Your instructions: Identify all lines in the listing that include the word "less", and copy them out.
***** Given entries *****
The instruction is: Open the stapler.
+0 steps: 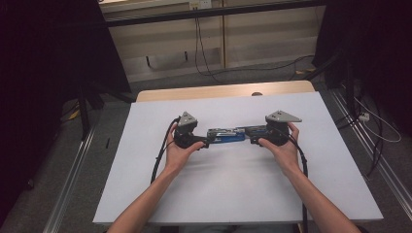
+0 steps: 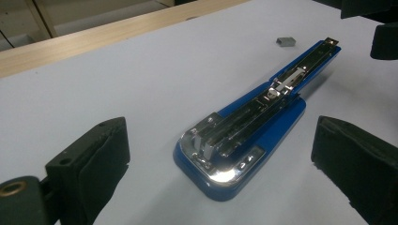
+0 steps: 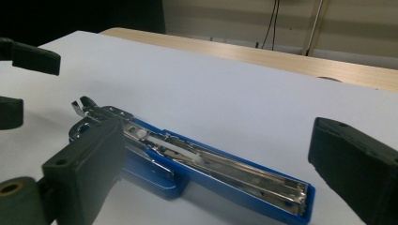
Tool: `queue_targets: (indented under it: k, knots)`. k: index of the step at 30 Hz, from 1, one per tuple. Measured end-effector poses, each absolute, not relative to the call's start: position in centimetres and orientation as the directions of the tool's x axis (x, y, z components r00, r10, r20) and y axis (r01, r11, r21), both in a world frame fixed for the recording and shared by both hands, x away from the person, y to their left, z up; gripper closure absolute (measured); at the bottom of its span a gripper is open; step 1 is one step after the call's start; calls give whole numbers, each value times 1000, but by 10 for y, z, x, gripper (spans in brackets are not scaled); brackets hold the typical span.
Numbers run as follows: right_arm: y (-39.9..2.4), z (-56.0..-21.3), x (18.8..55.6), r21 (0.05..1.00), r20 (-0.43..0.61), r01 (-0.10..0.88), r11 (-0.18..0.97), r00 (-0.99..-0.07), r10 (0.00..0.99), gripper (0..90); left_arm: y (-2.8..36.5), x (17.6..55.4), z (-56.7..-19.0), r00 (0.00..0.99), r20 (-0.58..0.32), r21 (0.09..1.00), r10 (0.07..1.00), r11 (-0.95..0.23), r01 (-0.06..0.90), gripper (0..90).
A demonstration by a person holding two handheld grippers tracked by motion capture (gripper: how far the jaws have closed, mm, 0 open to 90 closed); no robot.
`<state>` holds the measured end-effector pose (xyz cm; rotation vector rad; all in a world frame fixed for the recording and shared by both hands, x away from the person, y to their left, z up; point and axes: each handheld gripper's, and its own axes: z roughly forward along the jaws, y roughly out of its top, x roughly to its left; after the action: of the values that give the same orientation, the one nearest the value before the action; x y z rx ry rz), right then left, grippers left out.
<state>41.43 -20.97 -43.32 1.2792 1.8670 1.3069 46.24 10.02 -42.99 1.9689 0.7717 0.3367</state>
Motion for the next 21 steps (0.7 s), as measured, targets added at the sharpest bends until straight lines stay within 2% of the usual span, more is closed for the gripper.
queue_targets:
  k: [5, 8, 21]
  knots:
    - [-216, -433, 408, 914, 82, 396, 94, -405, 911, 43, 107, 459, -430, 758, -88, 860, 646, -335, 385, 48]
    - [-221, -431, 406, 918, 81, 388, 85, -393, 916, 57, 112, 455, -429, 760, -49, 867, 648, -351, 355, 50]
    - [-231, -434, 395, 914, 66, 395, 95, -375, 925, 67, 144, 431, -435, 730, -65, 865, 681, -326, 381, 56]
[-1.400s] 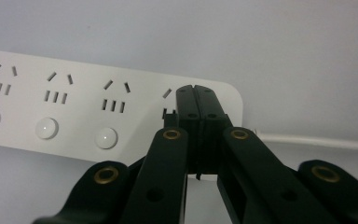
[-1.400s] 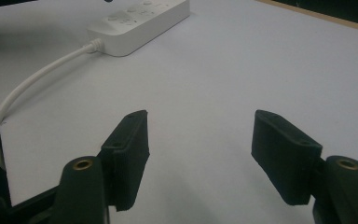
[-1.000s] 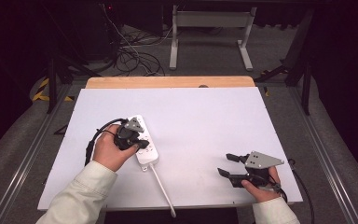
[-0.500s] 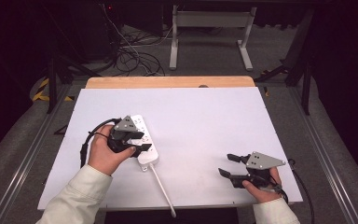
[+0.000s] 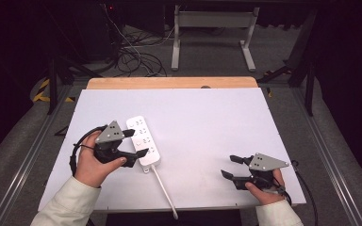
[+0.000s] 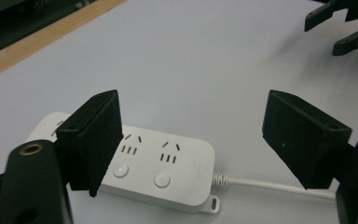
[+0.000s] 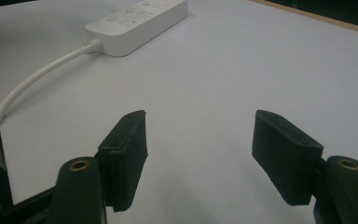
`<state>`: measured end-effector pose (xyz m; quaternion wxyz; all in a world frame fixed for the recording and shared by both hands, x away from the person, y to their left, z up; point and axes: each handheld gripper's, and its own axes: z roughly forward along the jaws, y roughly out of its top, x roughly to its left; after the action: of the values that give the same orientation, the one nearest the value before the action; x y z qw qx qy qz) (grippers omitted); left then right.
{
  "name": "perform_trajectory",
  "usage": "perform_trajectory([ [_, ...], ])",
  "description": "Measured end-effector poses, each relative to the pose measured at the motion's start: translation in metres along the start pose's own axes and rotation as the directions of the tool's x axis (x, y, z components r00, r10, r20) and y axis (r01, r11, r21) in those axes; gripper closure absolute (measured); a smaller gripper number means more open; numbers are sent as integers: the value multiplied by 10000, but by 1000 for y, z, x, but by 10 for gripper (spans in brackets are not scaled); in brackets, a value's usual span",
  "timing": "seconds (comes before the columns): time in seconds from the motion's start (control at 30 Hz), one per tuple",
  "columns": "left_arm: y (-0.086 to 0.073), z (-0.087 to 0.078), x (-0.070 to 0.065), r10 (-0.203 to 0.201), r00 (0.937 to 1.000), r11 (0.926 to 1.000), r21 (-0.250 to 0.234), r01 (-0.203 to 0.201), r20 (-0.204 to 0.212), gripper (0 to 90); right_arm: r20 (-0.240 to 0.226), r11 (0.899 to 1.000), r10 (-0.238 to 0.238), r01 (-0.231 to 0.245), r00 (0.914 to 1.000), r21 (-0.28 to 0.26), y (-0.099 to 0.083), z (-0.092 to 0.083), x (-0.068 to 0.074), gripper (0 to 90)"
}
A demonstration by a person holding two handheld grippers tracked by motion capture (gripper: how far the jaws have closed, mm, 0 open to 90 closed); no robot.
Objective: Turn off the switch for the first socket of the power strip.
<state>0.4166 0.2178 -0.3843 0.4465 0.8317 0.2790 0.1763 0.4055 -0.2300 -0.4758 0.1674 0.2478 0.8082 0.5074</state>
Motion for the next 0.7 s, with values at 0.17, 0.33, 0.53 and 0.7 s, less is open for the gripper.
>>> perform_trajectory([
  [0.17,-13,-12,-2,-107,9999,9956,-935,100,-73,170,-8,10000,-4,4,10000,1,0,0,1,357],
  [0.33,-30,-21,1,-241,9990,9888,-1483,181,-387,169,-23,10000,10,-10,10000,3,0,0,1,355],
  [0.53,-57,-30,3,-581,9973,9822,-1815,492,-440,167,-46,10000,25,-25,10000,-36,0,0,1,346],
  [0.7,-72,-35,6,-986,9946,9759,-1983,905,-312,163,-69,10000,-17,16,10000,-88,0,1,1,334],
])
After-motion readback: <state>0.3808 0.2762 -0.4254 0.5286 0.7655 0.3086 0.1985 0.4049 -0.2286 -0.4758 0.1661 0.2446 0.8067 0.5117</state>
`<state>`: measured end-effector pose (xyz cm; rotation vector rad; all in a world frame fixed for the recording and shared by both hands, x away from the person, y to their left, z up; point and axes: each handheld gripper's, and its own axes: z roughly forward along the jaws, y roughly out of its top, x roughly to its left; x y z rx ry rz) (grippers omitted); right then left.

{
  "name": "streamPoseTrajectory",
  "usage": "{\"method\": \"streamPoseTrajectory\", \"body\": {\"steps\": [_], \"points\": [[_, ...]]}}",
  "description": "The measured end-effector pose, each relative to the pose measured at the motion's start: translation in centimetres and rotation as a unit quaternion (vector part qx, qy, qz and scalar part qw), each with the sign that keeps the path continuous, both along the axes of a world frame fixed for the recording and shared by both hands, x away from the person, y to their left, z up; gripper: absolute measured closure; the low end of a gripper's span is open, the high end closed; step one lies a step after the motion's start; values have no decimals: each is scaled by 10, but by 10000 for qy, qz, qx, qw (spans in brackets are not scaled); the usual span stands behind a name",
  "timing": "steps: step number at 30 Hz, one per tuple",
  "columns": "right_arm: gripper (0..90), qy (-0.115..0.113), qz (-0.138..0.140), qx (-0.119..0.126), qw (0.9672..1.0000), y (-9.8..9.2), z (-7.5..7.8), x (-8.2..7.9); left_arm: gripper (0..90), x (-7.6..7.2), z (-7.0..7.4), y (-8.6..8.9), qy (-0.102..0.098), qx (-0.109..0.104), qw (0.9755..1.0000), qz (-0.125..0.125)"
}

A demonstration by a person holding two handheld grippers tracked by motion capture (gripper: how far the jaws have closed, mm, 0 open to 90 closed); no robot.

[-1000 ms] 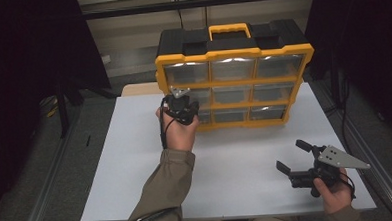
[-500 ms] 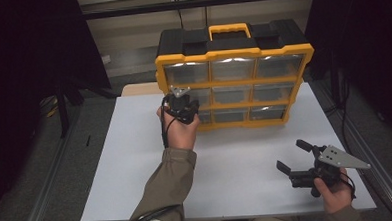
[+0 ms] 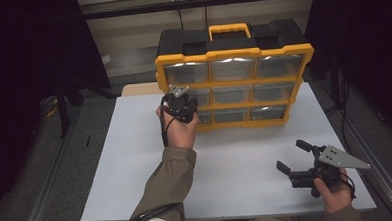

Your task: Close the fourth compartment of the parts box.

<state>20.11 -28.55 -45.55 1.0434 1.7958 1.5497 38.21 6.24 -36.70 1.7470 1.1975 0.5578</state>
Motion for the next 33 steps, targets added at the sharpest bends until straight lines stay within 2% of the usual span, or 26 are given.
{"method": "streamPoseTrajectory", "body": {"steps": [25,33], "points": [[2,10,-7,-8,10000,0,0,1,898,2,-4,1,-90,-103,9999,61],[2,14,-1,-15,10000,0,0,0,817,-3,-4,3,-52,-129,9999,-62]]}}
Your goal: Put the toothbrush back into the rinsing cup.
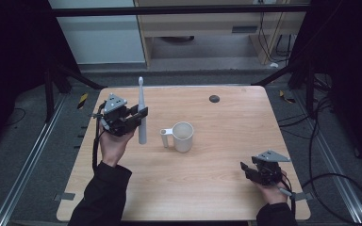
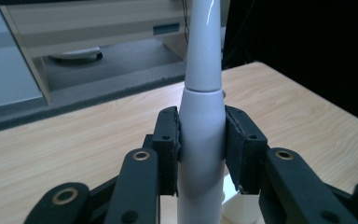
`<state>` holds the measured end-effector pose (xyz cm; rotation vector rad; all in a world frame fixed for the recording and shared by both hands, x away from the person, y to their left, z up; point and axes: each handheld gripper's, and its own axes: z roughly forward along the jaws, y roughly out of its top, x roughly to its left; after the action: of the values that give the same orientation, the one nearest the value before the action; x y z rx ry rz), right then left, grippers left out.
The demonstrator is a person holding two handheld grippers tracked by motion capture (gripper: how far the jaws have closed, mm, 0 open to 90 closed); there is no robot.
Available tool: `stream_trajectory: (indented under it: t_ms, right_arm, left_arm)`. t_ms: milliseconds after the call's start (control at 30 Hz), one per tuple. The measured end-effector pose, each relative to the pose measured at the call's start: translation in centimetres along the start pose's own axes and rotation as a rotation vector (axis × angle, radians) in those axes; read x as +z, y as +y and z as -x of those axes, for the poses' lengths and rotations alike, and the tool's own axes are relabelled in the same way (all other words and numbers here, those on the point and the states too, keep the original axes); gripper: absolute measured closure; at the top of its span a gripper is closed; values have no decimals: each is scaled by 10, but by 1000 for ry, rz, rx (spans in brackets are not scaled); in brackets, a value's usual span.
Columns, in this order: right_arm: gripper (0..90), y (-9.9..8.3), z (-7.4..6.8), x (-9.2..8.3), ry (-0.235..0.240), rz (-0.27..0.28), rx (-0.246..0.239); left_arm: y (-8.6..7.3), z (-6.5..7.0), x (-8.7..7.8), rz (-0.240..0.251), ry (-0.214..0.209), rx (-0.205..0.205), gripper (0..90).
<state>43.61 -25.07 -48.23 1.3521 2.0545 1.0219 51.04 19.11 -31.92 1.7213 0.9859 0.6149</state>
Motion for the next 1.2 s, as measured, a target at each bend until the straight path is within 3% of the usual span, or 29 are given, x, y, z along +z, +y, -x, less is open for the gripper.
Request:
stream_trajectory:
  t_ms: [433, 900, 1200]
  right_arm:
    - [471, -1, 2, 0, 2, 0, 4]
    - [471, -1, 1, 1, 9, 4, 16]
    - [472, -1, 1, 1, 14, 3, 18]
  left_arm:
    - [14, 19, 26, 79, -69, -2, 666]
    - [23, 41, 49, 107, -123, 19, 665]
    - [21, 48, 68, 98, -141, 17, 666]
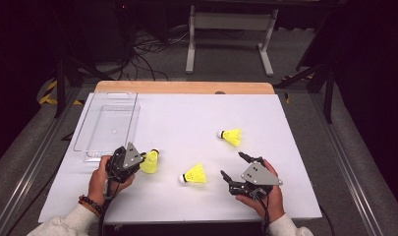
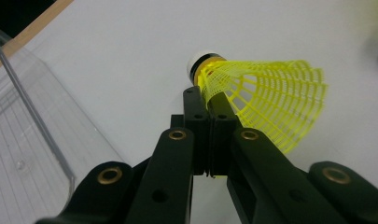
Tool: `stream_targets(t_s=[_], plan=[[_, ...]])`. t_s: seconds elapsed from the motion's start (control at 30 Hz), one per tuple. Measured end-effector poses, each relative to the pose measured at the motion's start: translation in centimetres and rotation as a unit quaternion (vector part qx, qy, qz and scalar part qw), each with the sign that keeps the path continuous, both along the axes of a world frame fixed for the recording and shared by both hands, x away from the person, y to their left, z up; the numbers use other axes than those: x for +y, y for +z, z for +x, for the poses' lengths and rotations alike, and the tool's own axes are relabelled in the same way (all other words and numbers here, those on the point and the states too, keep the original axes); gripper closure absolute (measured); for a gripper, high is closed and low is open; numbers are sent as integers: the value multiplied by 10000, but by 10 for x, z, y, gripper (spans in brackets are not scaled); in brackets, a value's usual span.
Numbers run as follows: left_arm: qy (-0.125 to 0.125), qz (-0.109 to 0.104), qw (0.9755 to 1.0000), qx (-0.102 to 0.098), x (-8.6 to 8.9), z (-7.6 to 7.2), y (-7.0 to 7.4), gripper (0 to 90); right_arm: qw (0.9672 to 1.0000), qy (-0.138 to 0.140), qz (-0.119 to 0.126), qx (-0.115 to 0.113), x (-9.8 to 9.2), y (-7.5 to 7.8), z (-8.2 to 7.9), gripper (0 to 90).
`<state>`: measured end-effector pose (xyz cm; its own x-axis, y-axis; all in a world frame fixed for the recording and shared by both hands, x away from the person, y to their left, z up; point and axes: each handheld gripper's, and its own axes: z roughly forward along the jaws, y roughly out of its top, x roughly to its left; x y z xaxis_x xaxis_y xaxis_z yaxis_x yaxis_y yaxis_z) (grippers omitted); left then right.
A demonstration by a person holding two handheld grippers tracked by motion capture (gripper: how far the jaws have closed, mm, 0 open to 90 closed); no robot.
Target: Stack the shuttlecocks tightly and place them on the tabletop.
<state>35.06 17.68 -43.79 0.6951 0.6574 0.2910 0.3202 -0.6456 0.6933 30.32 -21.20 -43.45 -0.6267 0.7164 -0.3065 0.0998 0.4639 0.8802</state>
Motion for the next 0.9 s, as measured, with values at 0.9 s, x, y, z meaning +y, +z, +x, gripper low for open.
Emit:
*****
Answer for this exercise:
Motion for the next 0.7 s, with values at 0.17, 0.33, 0.53 and 0.7 s, less is open for the gripper.
Motion for the next 1.2 s, as measured, a target at each bend until the straight path is within 3% of the usual span, or 29 are given, x, y, z along +z, +y, -x, less is open for the gripper.

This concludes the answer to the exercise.